**Your task**
On how many lines of these entries does the word "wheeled" occur? State the number alone.

**Data to examine**
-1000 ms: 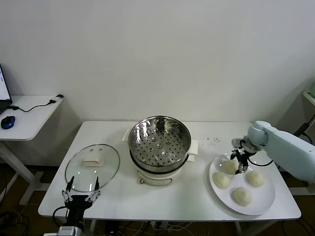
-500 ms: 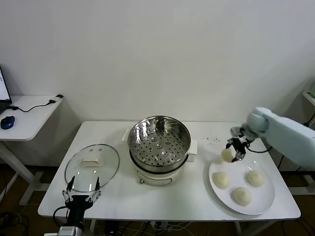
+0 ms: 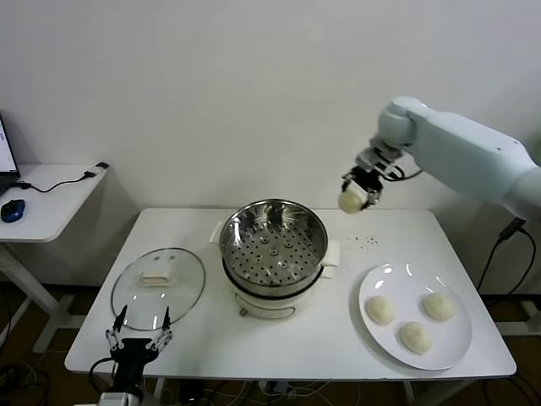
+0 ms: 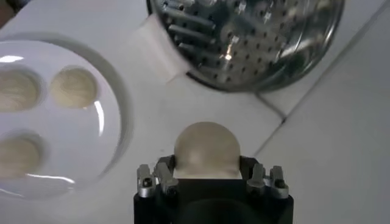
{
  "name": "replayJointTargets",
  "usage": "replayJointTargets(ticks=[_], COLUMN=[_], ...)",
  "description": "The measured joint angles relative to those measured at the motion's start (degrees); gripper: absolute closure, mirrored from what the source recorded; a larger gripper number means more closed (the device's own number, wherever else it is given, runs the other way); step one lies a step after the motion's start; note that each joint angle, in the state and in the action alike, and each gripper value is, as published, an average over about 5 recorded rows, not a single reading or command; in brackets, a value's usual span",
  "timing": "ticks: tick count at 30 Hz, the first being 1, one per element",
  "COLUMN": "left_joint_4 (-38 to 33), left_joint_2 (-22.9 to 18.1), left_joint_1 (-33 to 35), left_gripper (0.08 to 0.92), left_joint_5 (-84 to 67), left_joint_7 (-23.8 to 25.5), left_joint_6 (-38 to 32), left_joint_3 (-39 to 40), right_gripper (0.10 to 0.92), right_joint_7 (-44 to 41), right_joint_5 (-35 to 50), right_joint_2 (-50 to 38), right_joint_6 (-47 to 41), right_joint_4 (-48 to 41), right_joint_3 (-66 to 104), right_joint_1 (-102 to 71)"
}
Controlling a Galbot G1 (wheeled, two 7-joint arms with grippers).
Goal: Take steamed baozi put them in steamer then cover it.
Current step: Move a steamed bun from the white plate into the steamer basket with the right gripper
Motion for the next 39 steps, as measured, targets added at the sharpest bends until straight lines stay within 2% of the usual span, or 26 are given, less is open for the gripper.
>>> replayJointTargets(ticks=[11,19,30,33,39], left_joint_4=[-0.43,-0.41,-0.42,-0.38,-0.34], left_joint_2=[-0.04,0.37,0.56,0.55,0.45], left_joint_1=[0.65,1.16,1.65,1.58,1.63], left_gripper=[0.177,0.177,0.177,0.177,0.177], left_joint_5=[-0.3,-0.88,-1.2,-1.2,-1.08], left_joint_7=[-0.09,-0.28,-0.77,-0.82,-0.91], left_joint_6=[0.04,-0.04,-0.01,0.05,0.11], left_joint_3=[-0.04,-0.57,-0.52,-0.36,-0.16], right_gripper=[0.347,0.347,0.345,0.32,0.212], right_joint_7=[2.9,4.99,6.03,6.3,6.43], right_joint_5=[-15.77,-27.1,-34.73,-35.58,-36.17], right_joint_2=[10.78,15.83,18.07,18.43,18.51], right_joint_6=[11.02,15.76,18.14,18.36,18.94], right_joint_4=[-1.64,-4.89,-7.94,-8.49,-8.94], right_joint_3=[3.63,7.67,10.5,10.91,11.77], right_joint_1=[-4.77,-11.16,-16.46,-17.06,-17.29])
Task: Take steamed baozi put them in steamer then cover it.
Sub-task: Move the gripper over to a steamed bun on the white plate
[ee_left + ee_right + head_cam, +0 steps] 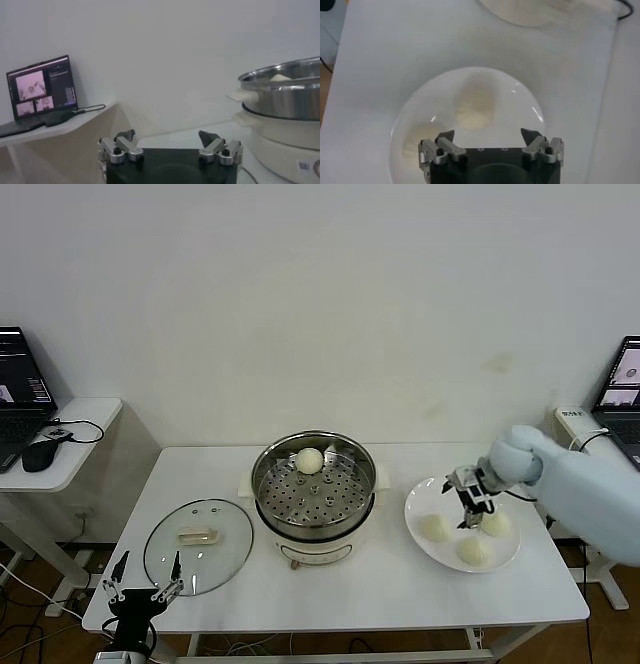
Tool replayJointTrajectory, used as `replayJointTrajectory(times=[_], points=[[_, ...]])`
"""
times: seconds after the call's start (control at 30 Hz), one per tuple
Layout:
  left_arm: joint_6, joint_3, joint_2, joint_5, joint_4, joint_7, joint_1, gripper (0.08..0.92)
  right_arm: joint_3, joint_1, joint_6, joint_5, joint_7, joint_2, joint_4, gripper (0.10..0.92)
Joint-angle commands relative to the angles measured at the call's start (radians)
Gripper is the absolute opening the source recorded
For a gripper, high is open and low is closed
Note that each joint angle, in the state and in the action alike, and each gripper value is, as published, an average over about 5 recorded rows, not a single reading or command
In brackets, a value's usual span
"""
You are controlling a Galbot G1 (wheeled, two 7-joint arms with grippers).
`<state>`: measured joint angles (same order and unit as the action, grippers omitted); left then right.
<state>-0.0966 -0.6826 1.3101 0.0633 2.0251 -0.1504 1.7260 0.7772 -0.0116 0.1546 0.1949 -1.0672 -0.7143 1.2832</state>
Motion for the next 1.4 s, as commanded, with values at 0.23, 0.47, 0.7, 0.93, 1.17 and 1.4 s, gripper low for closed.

**Output of the task**
2